▶ **Task directions**
Everything from the first line of the entries through the line containing "Ground truth says the yellow and" is to be retyped exactly, and nothing beyond it.

=-=-=-=-=

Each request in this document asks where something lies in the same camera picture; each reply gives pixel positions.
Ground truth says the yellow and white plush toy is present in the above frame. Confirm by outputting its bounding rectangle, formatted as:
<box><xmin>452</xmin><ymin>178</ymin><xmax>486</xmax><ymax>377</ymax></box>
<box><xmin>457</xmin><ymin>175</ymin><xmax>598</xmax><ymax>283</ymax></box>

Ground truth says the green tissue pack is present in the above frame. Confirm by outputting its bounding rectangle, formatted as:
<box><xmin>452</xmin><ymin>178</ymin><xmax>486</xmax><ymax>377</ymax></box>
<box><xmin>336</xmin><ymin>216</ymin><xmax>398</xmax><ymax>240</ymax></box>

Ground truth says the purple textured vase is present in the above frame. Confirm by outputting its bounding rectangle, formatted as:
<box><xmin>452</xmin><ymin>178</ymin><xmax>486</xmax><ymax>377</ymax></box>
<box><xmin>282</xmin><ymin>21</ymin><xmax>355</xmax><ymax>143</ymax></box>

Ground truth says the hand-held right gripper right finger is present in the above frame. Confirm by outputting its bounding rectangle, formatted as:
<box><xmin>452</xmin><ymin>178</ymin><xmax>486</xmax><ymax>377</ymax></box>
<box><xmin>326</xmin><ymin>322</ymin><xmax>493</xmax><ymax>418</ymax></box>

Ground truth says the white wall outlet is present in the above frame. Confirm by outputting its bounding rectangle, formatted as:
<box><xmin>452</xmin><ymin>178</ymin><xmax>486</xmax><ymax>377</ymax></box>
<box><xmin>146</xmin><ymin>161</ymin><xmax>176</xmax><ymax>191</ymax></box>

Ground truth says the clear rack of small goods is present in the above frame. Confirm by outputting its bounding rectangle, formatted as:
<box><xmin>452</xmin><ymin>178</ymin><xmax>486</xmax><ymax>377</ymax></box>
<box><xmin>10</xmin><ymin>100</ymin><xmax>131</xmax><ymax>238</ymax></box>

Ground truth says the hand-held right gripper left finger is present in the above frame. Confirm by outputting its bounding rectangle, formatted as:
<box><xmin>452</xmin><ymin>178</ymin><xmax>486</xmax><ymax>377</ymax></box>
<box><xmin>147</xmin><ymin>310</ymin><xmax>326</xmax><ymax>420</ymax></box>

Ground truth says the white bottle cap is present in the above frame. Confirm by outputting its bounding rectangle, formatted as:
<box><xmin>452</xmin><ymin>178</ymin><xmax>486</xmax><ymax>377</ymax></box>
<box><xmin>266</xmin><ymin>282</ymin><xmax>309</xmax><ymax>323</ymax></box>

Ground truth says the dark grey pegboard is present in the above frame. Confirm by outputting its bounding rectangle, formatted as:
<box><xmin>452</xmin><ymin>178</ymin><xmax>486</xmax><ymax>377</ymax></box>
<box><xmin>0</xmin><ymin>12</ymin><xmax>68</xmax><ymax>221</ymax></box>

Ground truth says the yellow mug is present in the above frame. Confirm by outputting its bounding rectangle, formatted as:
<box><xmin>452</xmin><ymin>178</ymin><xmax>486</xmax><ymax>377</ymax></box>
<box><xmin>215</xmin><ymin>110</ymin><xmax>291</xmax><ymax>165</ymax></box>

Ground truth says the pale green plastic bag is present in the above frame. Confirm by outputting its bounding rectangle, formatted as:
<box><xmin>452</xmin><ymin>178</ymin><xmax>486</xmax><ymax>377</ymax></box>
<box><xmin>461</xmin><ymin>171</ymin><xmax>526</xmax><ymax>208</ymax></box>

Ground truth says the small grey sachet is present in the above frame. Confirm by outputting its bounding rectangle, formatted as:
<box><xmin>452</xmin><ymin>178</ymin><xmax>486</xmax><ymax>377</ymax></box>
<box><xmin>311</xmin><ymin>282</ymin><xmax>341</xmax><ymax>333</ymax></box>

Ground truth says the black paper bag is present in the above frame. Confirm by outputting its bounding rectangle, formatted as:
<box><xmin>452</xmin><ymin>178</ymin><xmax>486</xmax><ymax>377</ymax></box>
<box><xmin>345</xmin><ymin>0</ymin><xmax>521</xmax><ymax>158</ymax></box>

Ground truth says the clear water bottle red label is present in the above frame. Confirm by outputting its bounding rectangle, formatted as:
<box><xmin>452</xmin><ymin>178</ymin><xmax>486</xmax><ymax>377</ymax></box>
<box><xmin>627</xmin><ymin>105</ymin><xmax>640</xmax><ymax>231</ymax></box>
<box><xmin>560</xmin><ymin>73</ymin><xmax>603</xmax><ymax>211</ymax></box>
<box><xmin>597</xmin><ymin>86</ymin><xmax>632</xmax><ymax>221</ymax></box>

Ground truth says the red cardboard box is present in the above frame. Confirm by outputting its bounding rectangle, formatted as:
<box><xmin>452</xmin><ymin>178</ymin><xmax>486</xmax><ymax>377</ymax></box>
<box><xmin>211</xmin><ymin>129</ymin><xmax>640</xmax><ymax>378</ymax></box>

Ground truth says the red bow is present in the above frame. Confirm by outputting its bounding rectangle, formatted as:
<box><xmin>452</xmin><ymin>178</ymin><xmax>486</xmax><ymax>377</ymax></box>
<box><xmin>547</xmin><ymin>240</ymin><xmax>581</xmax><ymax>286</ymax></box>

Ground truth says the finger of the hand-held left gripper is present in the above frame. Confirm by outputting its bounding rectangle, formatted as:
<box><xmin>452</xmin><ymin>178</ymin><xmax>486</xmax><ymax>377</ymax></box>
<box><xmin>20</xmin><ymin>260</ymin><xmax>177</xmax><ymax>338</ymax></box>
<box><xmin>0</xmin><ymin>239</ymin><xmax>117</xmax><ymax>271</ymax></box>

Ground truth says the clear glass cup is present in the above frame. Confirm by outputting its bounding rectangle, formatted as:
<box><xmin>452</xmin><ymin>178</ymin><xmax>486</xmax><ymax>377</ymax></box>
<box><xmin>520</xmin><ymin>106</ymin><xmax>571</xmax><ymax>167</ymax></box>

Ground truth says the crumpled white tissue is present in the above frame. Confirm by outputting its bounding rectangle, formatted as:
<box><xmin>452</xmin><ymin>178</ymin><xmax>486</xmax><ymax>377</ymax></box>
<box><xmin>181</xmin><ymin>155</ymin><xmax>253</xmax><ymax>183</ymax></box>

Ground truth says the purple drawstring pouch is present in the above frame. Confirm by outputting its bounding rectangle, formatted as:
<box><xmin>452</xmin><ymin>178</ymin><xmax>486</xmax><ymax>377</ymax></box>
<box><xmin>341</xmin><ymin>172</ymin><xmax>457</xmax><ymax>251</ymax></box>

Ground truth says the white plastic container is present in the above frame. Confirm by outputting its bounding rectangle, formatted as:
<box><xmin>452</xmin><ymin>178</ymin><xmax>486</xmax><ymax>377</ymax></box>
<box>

=-=-=-=-=

▶ **Response area**
Each request in this document asks where something lies in the same camera picture; each reply gives pixel positions.
Ground truth says the yellow and white plush toy is present in the above frame. Confirm by outputting its bounding rectangle, formatted as:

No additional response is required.